Because Plaintiff has filed at least three lawsuits which were dismissed as frivolous, malicious, or for failure to state a claim, he is barred from proceeding in forma pauperis under 28 U.S.C. § 1915(g). The Court will therefore vacate its prior Order granting Plaintiff's Motion for Leave to Proceed in forma pauperis and order Plaintiff to pay the $400.00 civil action filing fee within thirty (30) days of this Order.[7] See Howard v. Tennessee, Dept. of Corrections, No. 1-12-0004, 2013 WL 3353893, at *3 (M.D.Tenn., July 2, 2013) (in circumstances where the prisoner was improperly granted IFP status even though he had already acquired three strikes "the proper remedy is to vacate the order granting plaintiff IFP status, give plaintiff given thirty (30) days to pay the balance of the original filing fee, and if he fails to do so, to dismiss the case with prejudice for failure to prosecute."). See also Fuller v. Caruso, No. 2:12-cv-480, 2013 WL 1830856, at *1 (W.D.Mich., April 30, 2013); Rider v. Rangel, NO. 1:07-CV-1340, 2011 WL 121559 at *3 (E.D.Cal. Jan. 13, 2011), report and recommendation adopted by, 2011 WL 841517 (E.D.Cal. Mar 7, 2011); Bronson v. Overton, NO. CIV.A 08-52E, 2010 WL 2512345, at *1 (W.D.Pa., May 27, 2010), report and recommendation adopted by, 2010 WL 2519773 (W.D.Pa. June 17, 2010); Bronson v. Lamb, NO. CIV. A. 09-225, 2010 WL 936088, at *1 (W.D.Pa., Feb. 9, 2010), report and recommendation adopted by, 2010 WL 934266 (W.D.Pa. March 12, 2010). If Plaintiff fails to do so, the Court will order that this action be dismissed.

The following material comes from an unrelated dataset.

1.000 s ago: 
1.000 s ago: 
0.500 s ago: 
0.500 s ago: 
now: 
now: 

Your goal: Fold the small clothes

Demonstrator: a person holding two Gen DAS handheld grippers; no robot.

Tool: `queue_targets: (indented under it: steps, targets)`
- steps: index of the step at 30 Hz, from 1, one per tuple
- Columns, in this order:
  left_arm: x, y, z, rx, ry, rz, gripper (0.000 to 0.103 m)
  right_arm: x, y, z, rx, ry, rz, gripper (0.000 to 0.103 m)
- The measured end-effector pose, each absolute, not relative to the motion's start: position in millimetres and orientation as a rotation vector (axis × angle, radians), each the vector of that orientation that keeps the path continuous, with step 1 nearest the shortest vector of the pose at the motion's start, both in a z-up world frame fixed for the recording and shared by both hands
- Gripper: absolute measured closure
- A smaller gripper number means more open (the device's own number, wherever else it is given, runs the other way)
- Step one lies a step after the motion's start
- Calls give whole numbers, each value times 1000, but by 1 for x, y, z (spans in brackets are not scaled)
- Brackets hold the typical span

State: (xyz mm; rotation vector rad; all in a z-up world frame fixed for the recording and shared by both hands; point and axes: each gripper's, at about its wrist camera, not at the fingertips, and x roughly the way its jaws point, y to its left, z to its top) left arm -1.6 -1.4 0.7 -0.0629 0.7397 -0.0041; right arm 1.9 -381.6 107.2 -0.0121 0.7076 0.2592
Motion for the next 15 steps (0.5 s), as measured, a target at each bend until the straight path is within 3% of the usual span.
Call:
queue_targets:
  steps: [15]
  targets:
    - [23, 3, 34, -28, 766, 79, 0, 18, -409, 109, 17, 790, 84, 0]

AND NOW, this 17th day of July, 2015, Defendant's Motion to Vacate (ECF No. 12) is GRANTED. The order granting Plaintiff's Motion for Leave to Proceed in forma pauperis (ECF No. 3) is hereby VACATED. Plaintiff's Motion for Leave to Proceed in forma pauperis (ECF No. 1) is hereby DENIED. Plaintiff is ORDERED to pay the $400.00 filing fee in full by August 7, 2015, or the case will be dismissed without further warning for failure to prosecute.

In accordance with the Magistrate Judges Act, 28 U.S.C. § 636(b)(1), and Rule 72.C.2 of the Local Rules of Court, the parties are allowed fourteen (14) days from the date of this Order to file an appeal to the District Judge which includes the basis for objection to this Order. Any appeal is to be submitted to the Clerk of Court, United States District Court, 700 Grant Street, Room 3110, Pittsburgh, PA 15219. Failure to file a timely appeal will constitute a waiver of any appellate rights.